[Work order]
When you reach the line containing "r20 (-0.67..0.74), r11" in the data below, begin returning lines exactly as written, and stop once the line containing "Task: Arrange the" has been returned.

[Information supplied]
[Start of Attachment]

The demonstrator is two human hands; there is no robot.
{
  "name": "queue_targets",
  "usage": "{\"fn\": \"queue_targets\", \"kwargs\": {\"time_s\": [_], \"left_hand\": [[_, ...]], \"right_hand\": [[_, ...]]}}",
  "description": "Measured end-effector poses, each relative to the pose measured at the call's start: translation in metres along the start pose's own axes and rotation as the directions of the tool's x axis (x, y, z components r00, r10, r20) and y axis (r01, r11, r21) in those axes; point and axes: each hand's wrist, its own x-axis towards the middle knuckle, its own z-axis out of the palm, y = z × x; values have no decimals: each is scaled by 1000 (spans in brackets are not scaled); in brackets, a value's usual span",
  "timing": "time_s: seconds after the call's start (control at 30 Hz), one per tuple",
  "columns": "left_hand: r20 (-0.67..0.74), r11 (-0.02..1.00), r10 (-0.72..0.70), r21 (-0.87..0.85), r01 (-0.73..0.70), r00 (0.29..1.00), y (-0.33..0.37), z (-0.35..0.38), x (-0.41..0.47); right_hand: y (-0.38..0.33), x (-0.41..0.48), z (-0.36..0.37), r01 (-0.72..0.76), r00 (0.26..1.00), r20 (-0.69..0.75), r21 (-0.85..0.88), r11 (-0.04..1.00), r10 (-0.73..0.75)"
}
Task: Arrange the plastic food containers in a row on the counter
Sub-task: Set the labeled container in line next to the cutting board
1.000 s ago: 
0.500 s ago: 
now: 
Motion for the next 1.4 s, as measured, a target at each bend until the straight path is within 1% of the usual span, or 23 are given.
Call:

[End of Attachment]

[Answer section]
  "columns": "left_hand: r20 (-0.67..0.74), r11 (-0.02..1.00), r10 (-0.72..0.70), r21 (-0.87..0.85), r01 (-0.73..0.70), r00 (0.29..1.00), y (-0.33..0.37), z (-0.35..0.38), x (-0.41..0.47); right_hand: y (-0.38..0.33), x (-0.41..0.48), z (-0.36..0.37), r01 (-0.72..0.76), r00 (0.26..1.00), r20 (-0.69..0.75), r21 (-0.85..0.88), r11 (-0.04..1.00), r10 (-0.73..0.75)"
}
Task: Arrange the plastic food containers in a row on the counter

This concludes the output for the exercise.